The 31st January deadline to submit your self-assessment tax return for the year ended 5 April 2017 has come and gone.
With HMRC reporting just a week before the deadline that over 3 million people had still not filed their returns (just under one third of the people in self-assessment), there will be plenty of people who have not yet submitted their forms.
For those people, Paul Haywood-Schiefer, Personal Tax Assistant Manager at accountancy, tax and advisory practice Blick Rothenberg, explains the position.
If you have missed the deadline, unless you have a reasonable excuse or had only registered to complete a return in the last three months, HMRC will be issuing you with a £100 late filing penalty, on top of any tax you owe. In addition to that, you have just extended HMRC’s enquiry window.
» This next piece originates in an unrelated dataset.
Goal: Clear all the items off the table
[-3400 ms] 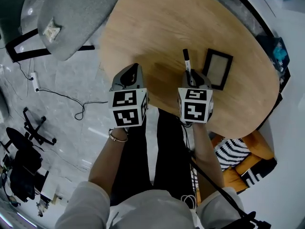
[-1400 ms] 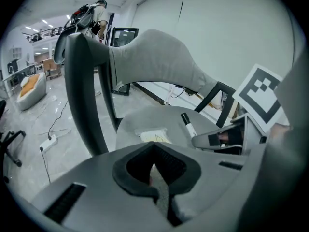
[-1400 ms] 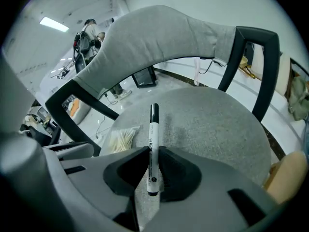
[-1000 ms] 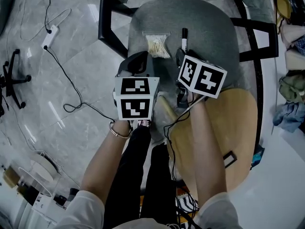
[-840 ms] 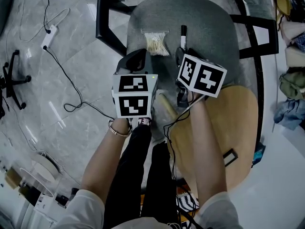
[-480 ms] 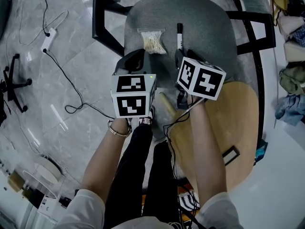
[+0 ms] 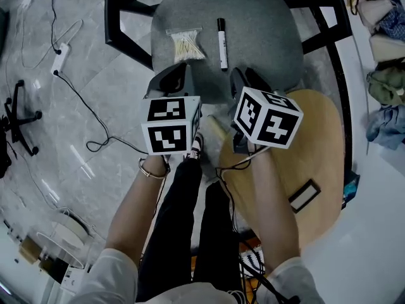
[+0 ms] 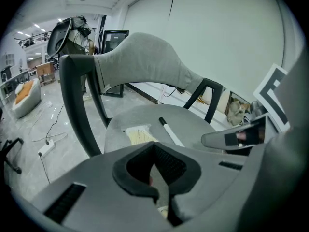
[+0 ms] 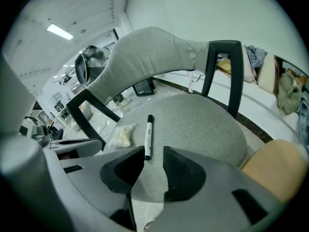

Usually HMRC have 12 months from the date of submission to enquire into your tax return. However, where the return is submitted late, this is extended to the next “quarter day” which will be the 30 April, 31 July, 31 October or 31 January, depending on when you submit the form.
Paul advises that continued failure to file has further consequences. It is really important not to bury your head in the sand about this.
You might feel a bit more relaxed because the deadline has passed, but it is really important to get your return completed and submitted as soon as possible. HMRC will chase you for it, but if the return has still not been filed by 1 May, HMRC will begin to issue £10 daily penalties for the next 90 days.
Continued failure to file after 6 months and 12 months will lead to further penalties of 5 per cent of the tax liability or £300 (if greater). Don’t let it get this late, because after 12 months, much harsher tax based penalties can arise.
In addition to failure to submit the return, there is also the tax due to consider, as Paul explains. It’s one thing that you have not completed your tax return, and it may be that you are still trying to get a few last pieces of information together, but if you know you are going to have a liability it is worth making an estimated payment to HMRC in advance. The reason for this is that interest will accrue daily on the balance of any tax due until payment is made to clear it. If you pay too much, you can claim the difference back from HMRC once you’ve submitted the tax return and regularised the position.
Interest is not the only amount charged on outstanding tax to HMRC, as Paul continues. If the tax liability for the year to 5 April 2017 is not cleared by 2 March 2018, HMRC will apply an additional 5 per cent surcharge. You may not have calculated the tax by then if you still haven’t submitted the tax return, but once you do, HMRC will calculate the surcharge and apply it. This is another reason to make an upfront payment while you are finalising the return.
For those people who may not be able to pay the tax, there is help at hand, as Paul advises. For those people that genuinely cannot afford to pay their tax bill in one go, HMRC can offer something called time to pay arrangements.
If HMRC accepts the circumstances of an individual (you will be expected to provide a detailed breakdown of incomings, outgoings and assets) are such that they meet their criteria, they will then arrange a payment schedule with the individual to pay off the tax owing over the course of a few months.
This is without incurring any further penalties other than having interest accrue on the outstanding tax. However, for a time to pay request to be considered you must have submitted your tax return so that the tax can be calculated. Therefore, don’t delay in getting that return completed and filed as soon as possible.